The sensual Cook Islands lie in the South Pacific between Hawaii and New Zealand. It is a marvelous archipelago made of 15 inhabited islands that are scattered within an area of 2.2 million square kilometers of ocean. Although the Islands are under free association with New Zealand, the archipelago is still a self-governing democracy.
For many travelers, the Cook Islands is one of the best kept secrets of the Pacific. Its remoteness and isolation gives this archipelago an away-from-it-all appeal. If you move away from your usual travel path and visit the Cook Islands, you will be mesmerized by its raw beauty, its simple charm and ideal climate. The people here are known for their warmth and peaceful pace of life
The Cook Islands are divided into two groups, the southern and northern section. There are 9 southern islands, and they are a mixture of volcanic islands and coral atolls. Some of these islands are considered the most beautiful in the entire archipelago. Volcanic peaks usually dominate the skyline of the southern isles. But as you look down, you will also be captivated by their white sandy stretches and calm blue lagoons.
Rarotonga is the main island in the south and is also the transport hub of the whole archipelago. This island is surrounded by a gorgeous blue lagoon. Rarotonga also boasts powdery white sand beaches that are fringed with palm trees. The coral reef near the shore is exceptional for snorkeling enthusiasts. Rarotonga is steeped with tradition and culture. Here, music and arts are integral parts of Island life. Singing in church, string bands, weaving, craft making are seen everywhere, and so is the traditional drum made from hollowed tree trunks – an iconic symbol for Rarotonga.
Aitutaki is another famous southern island, whose popularity stems from mainly its natural beauty. Ever since its discovery in 1789, it has been hailed as the most magnificent of all the islands. Through the 20th century, it has earned the reputation of being a wedding paradise and a honeymoon island. Couples from all over come here to experience the island’s romantic atmosphere and magical scenery. The other southern isles of Cook Islands include Atiu, Mitiaro, Mauke, Mangaia, Takutea, Manuae and Palmerston.
The northern group of the Cook Islands consist of six islands. They are considered more remote than their southern counterpart; but they also have their fair share of white sand beaches and marvelous lagoons. Thus, they are the destinations for explorers, adventurers and artists who really want to get away from civilization.
Pukapuka is one of the most unspoiled and untouched islands in the archipelago. The inhabitants here carry out a village life and social norms that are unlike the other islands. The Pukapukan people, devoid of influence from the western world, were able to build an independent system that focused on the welfare of the community as opposed to the individual. They also still implement the conservation practices of their ancestors that safeguard food resources and ensure self-sufficiency. All of this makes Pukapuka a truly fascinating destination to experience and explore.

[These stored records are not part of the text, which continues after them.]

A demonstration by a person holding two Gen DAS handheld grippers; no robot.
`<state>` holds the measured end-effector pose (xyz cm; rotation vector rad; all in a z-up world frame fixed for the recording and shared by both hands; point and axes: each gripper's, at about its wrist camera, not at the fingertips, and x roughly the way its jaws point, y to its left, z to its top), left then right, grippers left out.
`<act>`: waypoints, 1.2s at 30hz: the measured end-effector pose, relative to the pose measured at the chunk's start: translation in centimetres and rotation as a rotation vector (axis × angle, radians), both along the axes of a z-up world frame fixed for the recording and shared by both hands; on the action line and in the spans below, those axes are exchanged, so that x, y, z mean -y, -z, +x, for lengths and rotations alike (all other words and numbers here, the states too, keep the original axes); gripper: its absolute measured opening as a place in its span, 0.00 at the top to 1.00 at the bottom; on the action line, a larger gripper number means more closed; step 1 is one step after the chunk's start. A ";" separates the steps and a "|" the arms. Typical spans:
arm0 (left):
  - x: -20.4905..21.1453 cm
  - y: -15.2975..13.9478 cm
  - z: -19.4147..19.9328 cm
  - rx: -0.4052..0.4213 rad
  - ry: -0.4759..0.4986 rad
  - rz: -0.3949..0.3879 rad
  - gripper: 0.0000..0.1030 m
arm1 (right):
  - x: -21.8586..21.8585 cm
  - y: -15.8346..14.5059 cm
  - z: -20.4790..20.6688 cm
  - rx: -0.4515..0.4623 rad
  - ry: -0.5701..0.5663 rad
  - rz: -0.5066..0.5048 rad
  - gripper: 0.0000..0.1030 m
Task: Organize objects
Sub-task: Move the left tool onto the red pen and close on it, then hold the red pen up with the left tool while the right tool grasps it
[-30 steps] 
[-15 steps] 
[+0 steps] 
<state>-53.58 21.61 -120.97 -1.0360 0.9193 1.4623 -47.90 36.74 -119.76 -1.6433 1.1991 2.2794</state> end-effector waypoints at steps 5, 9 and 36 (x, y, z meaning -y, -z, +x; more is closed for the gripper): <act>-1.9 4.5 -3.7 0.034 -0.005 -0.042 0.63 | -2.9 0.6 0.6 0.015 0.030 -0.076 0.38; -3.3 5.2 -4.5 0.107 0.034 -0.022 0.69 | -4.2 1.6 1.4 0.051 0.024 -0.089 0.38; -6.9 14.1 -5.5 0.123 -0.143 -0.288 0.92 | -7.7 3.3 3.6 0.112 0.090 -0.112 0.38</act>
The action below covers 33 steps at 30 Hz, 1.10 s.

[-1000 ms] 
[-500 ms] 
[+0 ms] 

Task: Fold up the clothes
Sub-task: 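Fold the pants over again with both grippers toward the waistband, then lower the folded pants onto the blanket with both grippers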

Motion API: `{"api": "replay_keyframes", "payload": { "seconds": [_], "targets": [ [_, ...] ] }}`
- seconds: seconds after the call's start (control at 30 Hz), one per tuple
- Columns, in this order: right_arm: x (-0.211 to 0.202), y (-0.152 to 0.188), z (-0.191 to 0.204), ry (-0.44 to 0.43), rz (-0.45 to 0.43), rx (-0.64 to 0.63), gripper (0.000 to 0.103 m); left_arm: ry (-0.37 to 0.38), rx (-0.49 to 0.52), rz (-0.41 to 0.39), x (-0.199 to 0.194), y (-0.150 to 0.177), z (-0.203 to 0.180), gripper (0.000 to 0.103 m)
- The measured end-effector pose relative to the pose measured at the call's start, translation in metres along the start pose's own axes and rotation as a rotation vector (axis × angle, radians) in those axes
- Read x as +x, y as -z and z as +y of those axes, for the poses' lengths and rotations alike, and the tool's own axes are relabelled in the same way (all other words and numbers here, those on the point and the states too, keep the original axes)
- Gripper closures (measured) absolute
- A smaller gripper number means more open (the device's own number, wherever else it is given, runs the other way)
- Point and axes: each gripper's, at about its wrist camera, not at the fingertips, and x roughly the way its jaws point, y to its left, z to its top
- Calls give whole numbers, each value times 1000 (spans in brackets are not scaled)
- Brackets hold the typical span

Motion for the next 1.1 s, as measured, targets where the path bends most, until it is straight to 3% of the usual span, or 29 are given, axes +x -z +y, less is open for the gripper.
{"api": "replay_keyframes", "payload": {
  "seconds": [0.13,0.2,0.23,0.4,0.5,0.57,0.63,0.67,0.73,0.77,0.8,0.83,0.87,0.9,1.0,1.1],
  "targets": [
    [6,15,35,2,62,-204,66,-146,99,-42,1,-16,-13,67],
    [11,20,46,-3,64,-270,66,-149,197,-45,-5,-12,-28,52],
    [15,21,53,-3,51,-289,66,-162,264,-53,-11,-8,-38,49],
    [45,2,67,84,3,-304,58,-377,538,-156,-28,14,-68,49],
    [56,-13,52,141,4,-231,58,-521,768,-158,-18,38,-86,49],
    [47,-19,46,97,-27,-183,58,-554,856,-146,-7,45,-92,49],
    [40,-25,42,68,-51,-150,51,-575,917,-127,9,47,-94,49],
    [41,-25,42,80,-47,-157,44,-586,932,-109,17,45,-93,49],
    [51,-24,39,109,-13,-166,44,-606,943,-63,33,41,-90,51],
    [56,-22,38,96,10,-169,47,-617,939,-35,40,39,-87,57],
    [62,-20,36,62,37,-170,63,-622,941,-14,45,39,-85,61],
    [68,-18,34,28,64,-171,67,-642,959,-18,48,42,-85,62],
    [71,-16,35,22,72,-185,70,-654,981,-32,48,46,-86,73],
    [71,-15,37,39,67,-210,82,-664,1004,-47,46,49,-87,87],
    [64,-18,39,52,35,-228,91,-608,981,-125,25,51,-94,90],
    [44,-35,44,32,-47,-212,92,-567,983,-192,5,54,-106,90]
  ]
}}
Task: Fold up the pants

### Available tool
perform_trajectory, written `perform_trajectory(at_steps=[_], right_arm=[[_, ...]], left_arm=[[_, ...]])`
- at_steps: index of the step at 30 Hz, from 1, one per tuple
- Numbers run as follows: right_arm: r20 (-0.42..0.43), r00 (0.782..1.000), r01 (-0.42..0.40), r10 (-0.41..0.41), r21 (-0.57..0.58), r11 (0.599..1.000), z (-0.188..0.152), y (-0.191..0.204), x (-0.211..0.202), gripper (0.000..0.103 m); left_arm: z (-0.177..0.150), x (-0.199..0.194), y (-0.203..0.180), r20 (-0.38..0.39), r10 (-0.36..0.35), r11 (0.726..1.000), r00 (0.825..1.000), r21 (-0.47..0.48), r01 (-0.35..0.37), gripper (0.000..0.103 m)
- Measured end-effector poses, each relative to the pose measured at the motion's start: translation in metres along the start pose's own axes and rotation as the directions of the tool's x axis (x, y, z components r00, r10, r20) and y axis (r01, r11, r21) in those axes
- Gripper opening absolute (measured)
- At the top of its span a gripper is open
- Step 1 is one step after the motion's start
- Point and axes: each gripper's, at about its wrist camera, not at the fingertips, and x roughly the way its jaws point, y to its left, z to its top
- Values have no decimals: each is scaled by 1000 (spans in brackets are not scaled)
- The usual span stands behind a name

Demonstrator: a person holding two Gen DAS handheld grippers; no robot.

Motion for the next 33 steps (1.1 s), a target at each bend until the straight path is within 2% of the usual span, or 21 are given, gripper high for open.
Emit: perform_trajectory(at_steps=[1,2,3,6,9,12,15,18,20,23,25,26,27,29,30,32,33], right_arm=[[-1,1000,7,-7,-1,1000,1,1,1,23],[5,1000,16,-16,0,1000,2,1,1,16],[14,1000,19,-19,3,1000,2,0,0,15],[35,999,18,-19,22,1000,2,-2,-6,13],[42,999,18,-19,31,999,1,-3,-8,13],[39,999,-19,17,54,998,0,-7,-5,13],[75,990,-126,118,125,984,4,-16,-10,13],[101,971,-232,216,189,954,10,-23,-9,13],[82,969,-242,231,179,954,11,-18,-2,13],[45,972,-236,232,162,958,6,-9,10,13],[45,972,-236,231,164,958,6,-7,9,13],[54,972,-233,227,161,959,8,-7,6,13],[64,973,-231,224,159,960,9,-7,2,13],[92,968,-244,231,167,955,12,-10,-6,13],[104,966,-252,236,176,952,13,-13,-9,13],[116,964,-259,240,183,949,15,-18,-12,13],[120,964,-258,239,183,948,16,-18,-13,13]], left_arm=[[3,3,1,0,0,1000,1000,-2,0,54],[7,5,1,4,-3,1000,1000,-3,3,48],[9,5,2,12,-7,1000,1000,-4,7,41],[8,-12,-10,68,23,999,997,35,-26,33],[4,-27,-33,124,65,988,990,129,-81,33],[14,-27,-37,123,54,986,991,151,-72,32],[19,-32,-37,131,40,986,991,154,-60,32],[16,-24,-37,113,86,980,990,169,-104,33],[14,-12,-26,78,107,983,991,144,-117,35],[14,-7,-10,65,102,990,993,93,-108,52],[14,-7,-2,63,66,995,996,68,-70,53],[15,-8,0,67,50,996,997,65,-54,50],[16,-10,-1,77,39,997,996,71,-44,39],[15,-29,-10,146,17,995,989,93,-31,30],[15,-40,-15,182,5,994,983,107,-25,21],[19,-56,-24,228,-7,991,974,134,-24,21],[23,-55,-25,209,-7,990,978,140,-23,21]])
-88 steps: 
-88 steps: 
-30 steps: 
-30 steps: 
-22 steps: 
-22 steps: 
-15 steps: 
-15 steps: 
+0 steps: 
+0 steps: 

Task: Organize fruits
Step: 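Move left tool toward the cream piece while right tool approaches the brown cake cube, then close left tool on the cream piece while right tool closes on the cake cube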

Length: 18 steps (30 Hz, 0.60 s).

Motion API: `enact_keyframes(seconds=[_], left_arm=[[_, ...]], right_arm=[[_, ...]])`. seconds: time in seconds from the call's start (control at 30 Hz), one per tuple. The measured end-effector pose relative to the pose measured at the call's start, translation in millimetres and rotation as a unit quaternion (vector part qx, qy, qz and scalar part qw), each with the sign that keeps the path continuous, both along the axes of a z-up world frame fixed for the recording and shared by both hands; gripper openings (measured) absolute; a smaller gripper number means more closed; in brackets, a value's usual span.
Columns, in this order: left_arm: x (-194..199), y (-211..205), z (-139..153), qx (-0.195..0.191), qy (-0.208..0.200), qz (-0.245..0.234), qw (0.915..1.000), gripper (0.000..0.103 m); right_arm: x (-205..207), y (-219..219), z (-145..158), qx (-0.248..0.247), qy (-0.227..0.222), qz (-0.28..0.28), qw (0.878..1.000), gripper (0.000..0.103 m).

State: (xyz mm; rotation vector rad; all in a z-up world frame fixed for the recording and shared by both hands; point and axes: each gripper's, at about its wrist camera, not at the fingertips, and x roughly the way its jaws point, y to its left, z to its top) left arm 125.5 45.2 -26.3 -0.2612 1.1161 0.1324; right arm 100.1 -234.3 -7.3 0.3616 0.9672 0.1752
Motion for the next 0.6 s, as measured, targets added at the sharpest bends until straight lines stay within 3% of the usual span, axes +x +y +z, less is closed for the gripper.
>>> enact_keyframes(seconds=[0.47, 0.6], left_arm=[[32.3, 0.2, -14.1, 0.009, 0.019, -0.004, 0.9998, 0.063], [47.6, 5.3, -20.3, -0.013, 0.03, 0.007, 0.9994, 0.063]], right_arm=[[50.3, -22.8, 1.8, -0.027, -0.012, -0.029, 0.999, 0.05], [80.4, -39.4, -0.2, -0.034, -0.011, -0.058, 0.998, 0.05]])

Suwarrow is the low coral atoll, which is the most southern in the northern group of Cool Islands. It is called the Treasure Island, and is the setting of many romantic tales. The other equally intriguing islands in the northern group are Penrhyn, Rakahanga, Nassau and Manihiki, which is known for its black pearls.
No matter where you go in the Cook Islands you will feel the warm and delight and the sheer joy of being in such a magnificent destination – a true metaphor for heaven on earth – a place where reality and fantasy easily trade place!